**What is being asked:**
Every line containing the string "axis" is to be copied from the records.

**Exercise inputs:**
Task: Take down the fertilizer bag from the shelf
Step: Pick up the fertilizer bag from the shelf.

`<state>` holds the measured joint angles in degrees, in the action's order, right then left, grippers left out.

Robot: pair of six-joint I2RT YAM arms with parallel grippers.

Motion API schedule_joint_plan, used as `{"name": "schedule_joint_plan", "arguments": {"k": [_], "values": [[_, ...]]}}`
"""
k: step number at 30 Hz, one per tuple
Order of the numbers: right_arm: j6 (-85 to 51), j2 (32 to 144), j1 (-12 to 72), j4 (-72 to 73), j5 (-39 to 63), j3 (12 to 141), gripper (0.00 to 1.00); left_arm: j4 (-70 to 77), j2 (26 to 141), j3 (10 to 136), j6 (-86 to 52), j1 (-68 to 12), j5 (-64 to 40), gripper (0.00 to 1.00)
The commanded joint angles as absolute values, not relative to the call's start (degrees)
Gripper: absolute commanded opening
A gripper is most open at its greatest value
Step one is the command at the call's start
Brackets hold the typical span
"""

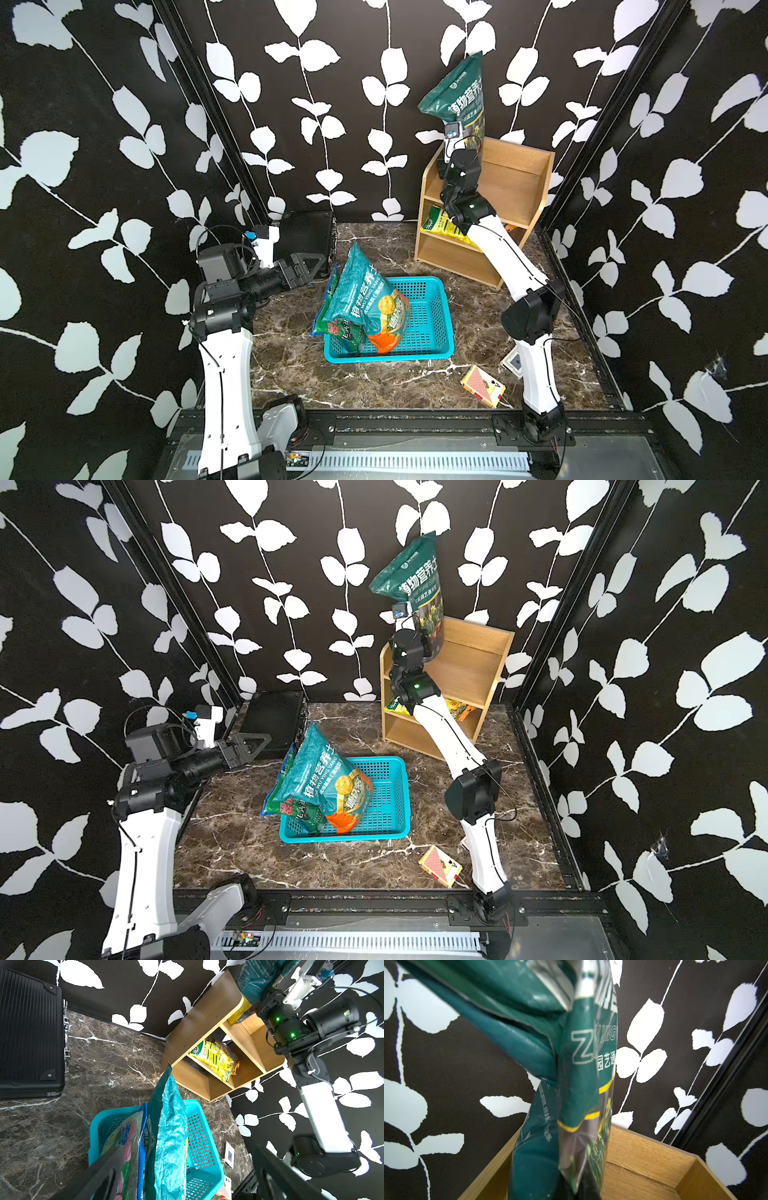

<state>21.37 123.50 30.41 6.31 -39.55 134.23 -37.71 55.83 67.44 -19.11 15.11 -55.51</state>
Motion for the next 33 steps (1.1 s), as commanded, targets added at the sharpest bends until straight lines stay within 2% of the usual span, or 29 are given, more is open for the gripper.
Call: {"name": "schedule_joint_plan", "arguments": {"k": [1, 6, 13, 22, 33], "values": [[31.28, 119.24, 34.93, 16.19, -44.58, 129.83, 0.0, -35.9, 55.71, 66.64, -19.2, 15.3, -56.62, 0.99], [33.39, 113.0, 37.17, 20.25, -44.99, 120.8, 0.0, -35.86, 55.8, 66.62, -19.31, 15.35, -56.85, 0.99], [27.76, 101.2, 38.29, 16.3, -44.25, 112.16, 0.0, -36.28, 55.65, 66.9, -18.89, 15.36, -56.84, 0.99], [18.48, 82.77, 41.21, 11.53, -34.64, 96.49, 0.0, -36.43, 56.07, 67.23, -18.63, 15.29, -57.48, 0.99], [11.75, 69.54, 44.62, 8.46, -24.34, 87.26, 0.0, -36.42, 56.49, 67.46, -18.62, 15.29, -57.96, 0.99]]}}
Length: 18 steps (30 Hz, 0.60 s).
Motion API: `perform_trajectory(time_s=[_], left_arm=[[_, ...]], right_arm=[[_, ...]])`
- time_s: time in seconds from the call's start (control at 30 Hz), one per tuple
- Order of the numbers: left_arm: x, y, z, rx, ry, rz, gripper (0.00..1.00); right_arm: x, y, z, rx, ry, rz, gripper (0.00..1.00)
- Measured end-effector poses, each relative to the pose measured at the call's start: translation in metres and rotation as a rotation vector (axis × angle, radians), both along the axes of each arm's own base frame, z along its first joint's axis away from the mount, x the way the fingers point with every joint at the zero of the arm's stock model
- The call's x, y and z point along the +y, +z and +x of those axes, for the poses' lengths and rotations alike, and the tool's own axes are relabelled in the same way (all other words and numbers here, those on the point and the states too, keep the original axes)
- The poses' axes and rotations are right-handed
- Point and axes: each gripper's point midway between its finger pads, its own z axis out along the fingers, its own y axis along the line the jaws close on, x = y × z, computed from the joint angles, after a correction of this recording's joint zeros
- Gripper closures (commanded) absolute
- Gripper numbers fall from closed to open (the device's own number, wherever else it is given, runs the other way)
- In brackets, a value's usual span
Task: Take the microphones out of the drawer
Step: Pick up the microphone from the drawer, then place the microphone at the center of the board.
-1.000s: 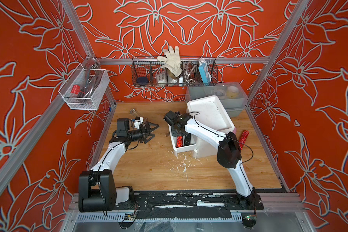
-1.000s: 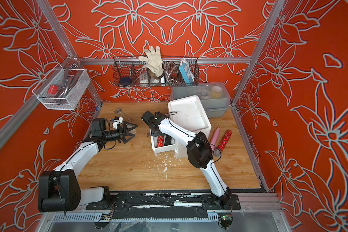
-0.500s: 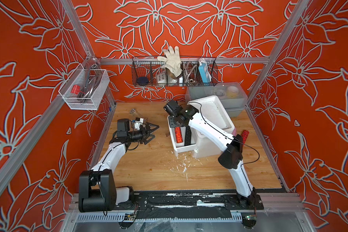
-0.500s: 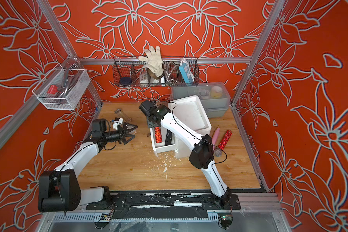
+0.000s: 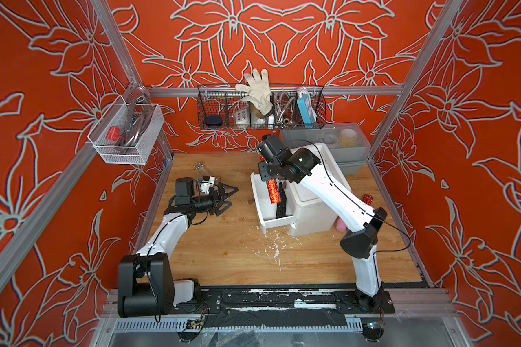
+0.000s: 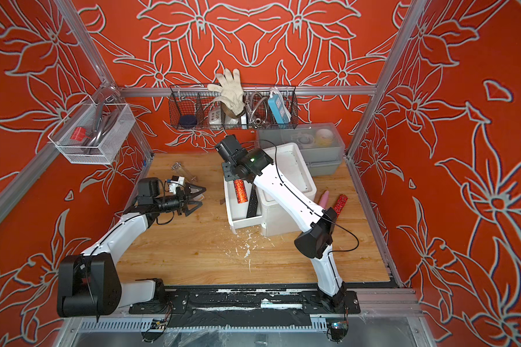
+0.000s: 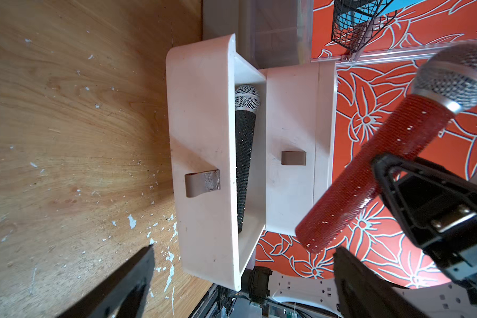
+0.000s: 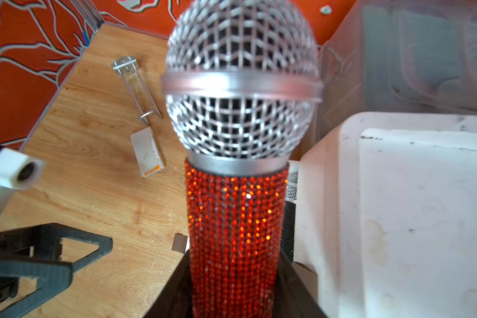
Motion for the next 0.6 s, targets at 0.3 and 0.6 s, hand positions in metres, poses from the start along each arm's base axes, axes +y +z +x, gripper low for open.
perform_trajectory(time_s=[0.3, 0.6], left_arm=[[0.000, -0.003, 0.001, 0.010, 0.000, -0.001, 0.00], [-0.023, -0.006, -0.009, 0.022, -0.070, 0.009, 0.00]], right_arm=[[-0.084, 0.100, -0.007, -0.166, -0.074, 0.140, 1.00], [-0.234, 0.113, -0.022, -0.224, -0.345, 0.111, 1.00]])
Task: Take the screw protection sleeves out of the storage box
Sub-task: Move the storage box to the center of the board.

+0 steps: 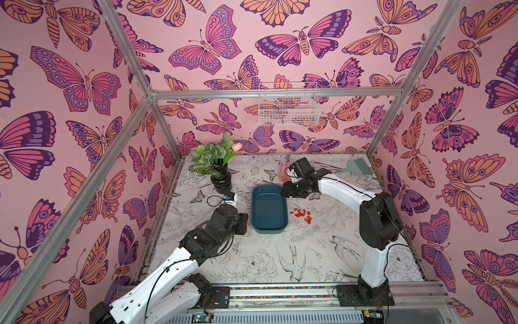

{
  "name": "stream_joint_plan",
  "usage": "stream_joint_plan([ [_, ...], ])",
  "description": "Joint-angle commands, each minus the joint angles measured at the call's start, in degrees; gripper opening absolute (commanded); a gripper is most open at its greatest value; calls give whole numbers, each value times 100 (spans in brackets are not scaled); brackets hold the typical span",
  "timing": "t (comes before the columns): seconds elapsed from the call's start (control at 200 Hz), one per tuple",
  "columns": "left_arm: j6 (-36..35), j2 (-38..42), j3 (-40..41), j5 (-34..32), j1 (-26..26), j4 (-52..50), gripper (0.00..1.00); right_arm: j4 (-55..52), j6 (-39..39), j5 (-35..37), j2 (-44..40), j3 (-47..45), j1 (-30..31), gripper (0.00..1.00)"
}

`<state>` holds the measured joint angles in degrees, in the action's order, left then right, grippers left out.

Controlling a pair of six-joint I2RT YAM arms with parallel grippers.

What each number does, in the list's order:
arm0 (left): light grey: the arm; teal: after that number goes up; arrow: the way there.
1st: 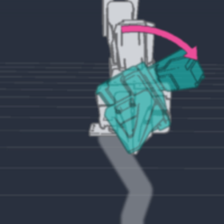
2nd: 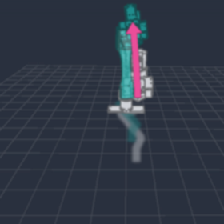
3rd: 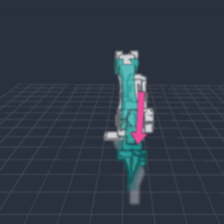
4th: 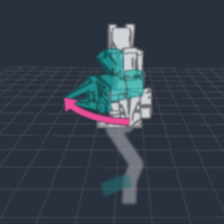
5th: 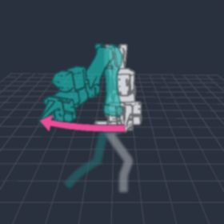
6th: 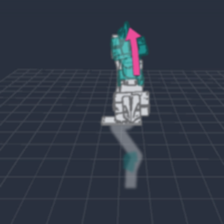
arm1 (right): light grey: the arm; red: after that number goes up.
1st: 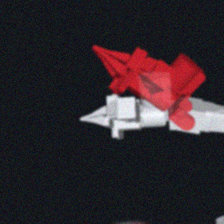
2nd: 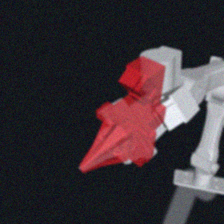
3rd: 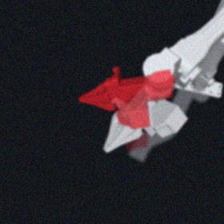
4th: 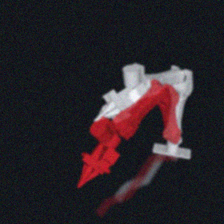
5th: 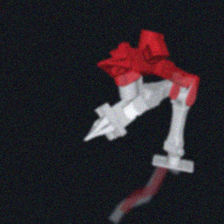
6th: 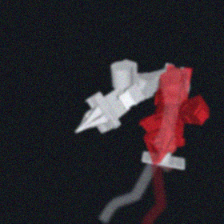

**Worked solution:**
- Measured end-effector poses, each relative to the pose measured at the call's start: translation in metres and rotation as a rotation vector (axis × angle, radians), both along the axes of each arm's own base frame, z along its first joint's axis away from the mount, x the way the fingers point with every joint at the zero of the arm's stock model
- Point and axes: each gripper's point midway between its finger pads, its own z axis out along the fingers, its own y axis along the line the jaws close on, x = y × z, computed from the joint angles, after a correction of this recording's joint zeros

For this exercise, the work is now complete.